TristanTrim 19 Dec 2025 1:05 UTC
1 point
0

engaging with the actual problem and not just the prosaic stuff

Sometime it would be cool to have a conversation about what you mean by this, because I feel the same way much of the time, but I also feel there’s so much going on it’s impossible to have a strong grasp on what everyone is working on.
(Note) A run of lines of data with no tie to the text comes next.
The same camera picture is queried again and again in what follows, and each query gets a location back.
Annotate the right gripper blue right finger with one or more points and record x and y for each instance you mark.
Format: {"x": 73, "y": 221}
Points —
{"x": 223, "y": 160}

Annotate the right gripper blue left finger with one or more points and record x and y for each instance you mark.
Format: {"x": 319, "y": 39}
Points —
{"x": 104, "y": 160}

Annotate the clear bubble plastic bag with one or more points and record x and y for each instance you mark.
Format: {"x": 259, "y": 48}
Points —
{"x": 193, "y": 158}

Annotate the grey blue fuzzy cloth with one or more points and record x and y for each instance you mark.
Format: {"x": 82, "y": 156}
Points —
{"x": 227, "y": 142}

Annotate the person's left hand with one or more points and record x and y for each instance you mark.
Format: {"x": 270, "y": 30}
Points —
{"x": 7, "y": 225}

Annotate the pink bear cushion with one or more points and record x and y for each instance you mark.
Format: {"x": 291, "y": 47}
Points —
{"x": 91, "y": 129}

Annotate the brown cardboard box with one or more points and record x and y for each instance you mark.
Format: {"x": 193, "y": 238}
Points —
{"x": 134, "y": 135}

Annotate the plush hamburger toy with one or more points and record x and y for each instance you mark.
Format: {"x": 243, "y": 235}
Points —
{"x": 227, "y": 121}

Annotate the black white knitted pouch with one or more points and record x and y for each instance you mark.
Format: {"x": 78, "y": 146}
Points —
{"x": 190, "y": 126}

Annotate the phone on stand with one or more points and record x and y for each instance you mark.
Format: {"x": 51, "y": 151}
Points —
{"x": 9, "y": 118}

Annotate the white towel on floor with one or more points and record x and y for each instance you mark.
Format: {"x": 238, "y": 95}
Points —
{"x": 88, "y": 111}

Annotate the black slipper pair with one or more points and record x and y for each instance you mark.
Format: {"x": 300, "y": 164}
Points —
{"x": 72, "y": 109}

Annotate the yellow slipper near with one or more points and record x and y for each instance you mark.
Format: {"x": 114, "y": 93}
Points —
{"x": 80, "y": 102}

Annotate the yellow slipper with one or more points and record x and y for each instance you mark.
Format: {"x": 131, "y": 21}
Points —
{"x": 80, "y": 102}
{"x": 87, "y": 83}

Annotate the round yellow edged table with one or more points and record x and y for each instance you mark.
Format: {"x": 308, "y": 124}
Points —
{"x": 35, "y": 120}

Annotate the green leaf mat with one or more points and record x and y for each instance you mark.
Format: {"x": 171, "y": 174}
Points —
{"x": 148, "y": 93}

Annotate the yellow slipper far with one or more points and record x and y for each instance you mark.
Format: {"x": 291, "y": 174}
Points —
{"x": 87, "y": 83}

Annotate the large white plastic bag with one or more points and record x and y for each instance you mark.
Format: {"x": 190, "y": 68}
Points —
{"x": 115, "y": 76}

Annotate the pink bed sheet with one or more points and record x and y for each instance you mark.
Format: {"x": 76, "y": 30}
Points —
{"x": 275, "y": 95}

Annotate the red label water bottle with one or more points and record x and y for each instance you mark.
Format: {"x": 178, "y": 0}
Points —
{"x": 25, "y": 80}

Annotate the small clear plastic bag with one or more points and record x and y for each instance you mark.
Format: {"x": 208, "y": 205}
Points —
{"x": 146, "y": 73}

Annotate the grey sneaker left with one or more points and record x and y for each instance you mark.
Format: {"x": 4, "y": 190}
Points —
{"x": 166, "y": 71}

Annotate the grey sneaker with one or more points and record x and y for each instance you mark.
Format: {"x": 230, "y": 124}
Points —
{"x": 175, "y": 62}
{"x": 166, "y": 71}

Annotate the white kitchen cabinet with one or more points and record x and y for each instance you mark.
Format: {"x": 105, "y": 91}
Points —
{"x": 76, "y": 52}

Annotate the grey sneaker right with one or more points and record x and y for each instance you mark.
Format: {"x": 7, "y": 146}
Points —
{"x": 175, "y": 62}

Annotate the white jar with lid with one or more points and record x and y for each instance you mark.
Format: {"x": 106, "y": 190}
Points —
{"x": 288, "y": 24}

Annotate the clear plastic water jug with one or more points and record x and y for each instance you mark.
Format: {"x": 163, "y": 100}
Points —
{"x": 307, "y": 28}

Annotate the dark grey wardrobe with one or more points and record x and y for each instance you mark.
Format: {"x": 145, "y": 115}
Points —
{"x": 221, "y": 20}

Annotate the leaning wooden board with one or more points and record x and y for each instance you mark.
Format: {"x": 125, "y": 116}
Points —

Did you see the Shallow review of technical AI safety, 2025? Even just going through the “white-box” and “theory” sections I’m interested in has months worth of content if I were trying to understand it in reasonable depth.
- Kabir Kumar 19 Dec 2025 1:28 UTC
  2 points
  0
  Parent
  Sometime it would be cool to have a conversation about what you mean by this, because I feel the same way much of the time, but I also feel there’s so much going on it’s impossible to have a strong grasp on what everyone is working on.
  Yes! I’m writing a post on that today!! I want this to become something that people can read and fully understand the alignment problem as best as it’s currently known, without needing to read a single thing on lesswrong, arbital, etc. V lucky atm, I’m living with a bunch of experienced alignment researchers and learning a lot.
  it’s here: https://docs.google.com/document/d/1rzJTwXT5CvF2IVKwlf72P-56bUZfwqxWO9tB8GU05Fo/edit?tab=t.w7ardgvsnt5g
  also, happy to just have a call:
  
  Did you see the Shallow review of technical AI safety, 2025? Even just going through the “white-box” and “theory” sections I’m interested in has months worth of content if I were trying to understand it in reasonable depth.
  Not properly yet—saw that in the China section, Deepseek’s Speciale wasn’t mentioned, but it’s a safety review, tbf, not a capabilities review. I do like this project a lot in general—thinking of doing more critique-a-thons and reviving the peer review platform, so that we can have more thorough things.